■ **EXERCISE INSTRUCTIONS**: Could you write out exactly, and only, the lines from the one containing "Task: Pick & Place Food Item" through the last line of the data, leaving out all pictures?

■ **DATA SUPPLIED**:
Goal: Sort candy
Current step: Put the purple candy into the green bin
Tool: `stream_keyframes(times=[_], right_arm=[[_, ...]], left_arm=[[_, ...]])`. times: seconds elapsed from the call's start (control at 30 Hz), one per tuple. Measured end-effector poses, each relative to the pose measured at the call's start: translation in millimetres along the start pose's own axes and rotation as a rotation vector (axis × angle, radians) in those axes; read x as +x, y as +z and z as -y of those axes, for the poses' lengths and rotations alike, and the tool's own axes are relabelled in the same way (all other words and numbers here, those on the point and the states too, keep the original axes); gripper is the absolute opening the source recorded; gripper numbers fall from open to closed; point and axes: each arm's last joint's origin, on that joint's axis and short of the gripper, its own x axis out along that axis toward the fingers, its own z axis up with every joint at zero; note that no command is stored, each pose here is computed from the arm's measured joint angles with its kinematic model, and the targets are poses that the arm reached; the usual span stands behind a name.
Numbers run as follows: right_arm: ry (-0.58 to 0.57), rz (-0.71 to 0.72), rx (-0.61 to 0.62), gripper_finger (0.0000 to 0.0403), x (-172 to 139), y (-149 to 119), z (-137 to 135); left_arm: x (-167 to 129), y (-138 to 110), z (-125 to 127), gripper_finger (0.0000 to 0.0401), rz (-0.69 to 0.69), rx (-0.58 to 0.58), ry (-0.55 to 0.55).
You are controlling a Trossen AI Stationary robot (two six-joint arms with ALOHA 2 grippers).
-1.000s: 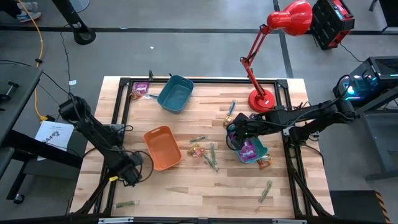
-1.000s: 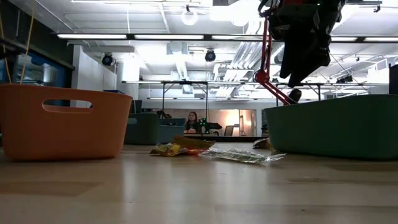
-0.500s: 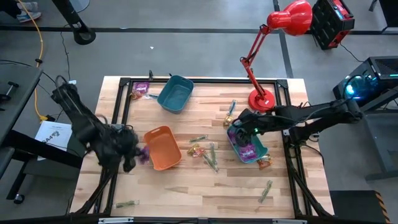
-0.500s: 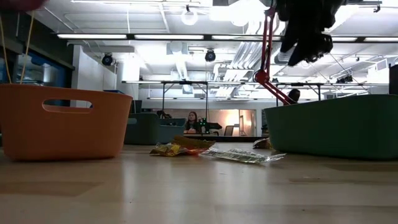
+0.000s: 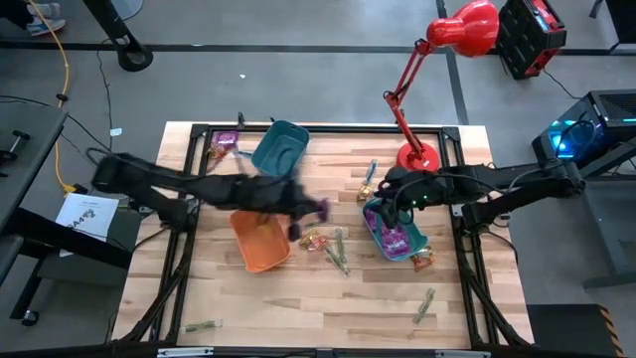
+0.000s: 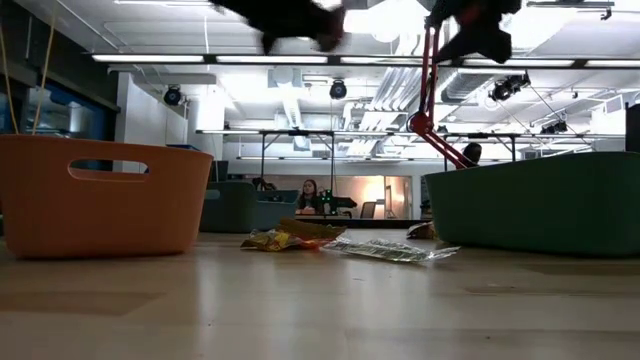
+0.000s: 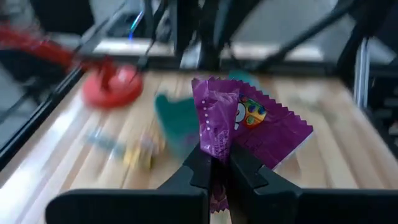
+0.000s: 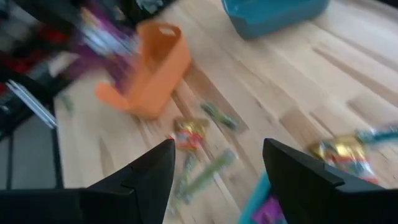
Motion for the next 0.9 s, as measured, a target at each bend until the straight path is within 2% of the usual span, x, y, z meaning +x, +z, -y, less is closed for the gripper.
stream_keyframes(times=[0.07,0.17,0.37,0.53,0.73,0.8,0.9], right_arm=[[0.018,0.027,-0.002,0.0238,-2.7,2.8,-0.5],[0.028,0.066,0.014,0.0238,-9.9,5.5,-0.1],[0.028,0.115,0.036,0.0238,-25.8,7.5,4.0],[-0.016,0.177,0.039,0.0238,-34.4,9.2,7.6],[-0.026,0.196,0.036,0.0238,-38.0,9.8,8.9],[-0.029,0.19,0.034,0.0238,-37.7,9.4,9.2],[-0.026,0.196,0.022,0.0238,-39.7,9.6,9.5]], left_arm=[[29.2,-1.4,-10.5,0.0011,0.025,-0.015,-0.024],[66.6,-3.8,-19.2,0.0021,-0.017,-0.018,-0.039],[126.5,0.8,-15.9,0.0058,-0.026,0.07,-0.053],[165.0,3.5,-13.6,0.01,-0.015,0.07,-0.058],[180.3,10.2,-12.4,0.0172,-0.012,0.019,-0.061],[173.6,12.5,-13.0,0.0195,-0.075,0.033,-0.061],[143.6,22.4,-25.2,0.0218,-0.247,0.077,-0.017]])
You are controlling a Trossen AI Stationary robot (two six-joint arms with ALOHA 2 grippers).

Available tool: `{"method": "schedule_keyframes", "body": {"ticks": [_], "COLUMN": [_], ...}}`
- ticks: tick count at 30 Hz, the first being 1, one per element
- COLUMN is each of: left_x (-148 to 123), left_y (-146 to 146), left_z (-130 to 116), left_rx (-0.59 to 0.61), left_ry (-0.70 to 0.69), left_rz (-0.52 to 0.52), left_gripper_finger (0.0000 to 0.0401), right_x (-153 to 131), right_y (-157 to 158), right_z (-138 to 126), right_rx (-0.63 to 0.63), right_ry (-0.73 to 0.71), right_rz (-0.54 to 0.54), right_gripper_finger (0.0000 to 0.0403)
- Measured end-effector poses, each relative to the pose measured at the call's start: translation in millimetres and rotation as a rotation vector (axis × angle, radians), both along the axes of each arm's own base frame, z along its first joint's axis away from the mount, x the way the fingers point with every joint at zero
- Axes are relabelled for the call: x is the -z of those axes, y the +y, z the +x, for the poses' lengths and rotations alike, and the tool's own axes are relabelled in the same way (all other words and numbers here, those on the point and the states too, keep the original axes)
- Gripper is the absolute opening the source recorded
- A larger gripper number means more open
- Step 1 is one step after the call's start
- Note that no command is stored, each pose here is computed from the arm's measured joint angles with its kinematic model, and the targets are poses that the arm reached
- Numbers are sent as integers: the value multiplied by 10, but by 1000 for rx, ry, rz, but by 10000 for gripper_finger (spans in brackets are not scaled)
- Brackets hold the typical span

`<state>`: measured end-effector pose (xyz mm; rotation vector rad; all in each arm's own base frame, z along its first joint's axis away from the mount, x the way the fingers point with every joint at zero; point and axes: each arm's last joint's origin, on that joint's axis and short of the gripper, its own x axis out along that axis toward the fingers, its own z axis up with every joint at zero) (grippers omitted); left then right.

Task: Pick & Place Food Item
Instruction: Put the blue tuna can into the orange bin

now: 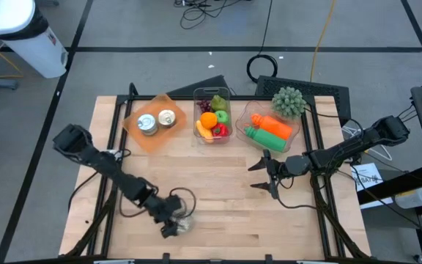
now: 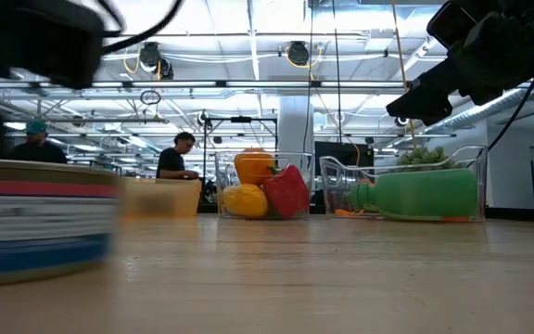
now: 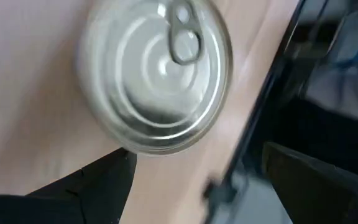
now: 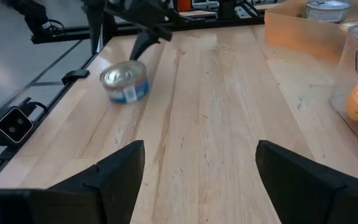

■ **RESPONSE**:
Task: Pick & Place Food Item
Instruction: Put the blue tuna can into the orange bin

now: 
now: 
now: 
now: 

The output is finished, and nothing else is needed.